Twain invested in, managed and ultimately smothered a new marvel in typesetting technology called the Paige Compositor. Twain had the great disadvantage of knowing a thing or two about typesetting. He was a young apprentice typesetter in Philadelphia, New York and St. Louis.

In Twain’s case- as in other story stocks- a little knowledge proved to be a dangerous thing.  The inventor James Paige beguiled Twain with creating the most perfect machine ever, instead of one that would sell. Consequently the machine never even got to the prototype stage. Instead of merely losing money in the affair, Twain’s quest for a perfect machine finally drove him into bankruptcy- an event from which his creative mind never fully recovered.

According to biographer Justin Kaplan, Twain later indulged in fantasies of locking the inventor of the typesetting machine in a steel trap and watching him die.

The folks from Fisker have no less arduous a trap to face themselves.

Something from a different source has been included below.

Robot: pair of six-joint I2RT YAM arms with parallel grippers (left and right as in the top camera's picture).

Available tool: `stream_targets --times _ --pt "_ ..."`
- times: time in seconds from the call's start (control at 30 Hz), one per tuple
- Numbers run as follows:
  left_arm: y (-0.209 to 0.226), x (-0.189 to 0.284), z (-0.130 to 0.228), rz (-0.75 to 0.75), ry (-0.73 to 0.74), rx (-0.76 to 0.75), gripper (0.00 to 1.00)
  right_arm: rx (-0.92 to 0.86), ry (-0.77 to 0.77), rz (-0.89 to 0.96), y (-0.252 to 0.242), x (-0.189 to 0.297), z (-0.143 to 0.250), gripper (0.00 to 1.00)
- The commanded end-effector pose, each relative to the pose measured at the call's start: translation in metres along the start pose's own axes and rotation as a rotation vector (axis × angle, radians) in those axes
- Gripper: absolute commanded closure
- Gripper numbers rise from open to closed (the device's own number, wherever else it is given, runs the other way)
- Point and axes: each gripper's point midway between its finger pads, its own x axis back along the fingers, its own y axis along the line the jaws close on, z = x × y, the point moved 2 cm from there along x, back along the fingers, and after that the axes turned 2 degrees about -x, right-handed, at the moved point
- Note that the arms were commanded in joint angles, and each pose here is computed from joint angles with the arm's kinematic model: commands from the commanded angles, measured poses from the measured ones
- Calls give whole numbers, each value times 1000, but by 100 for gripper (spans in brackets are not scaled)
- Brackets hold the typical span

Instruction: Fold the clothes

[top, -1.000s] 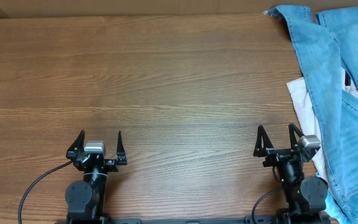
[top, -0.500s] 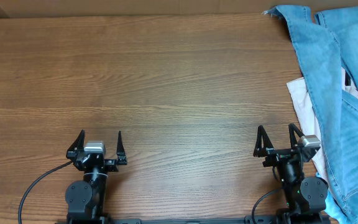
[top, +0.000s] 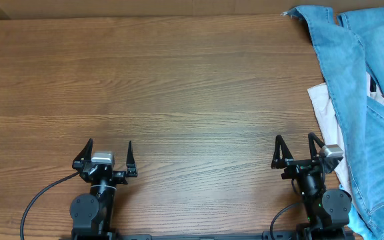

“As the years rolled by,” writes Scientific American, “Fisker observers became increasingly suspicious that the company didn’t even possess a working car. At the 2008 debut, Fisker announced that the Karma would go on sale in late 2009. Yet by early 2010, when Bill Gifford profiled the company for Popular Science, no one but the chauffeur for the Crown Prince of Denmark had driven even an early prototype.”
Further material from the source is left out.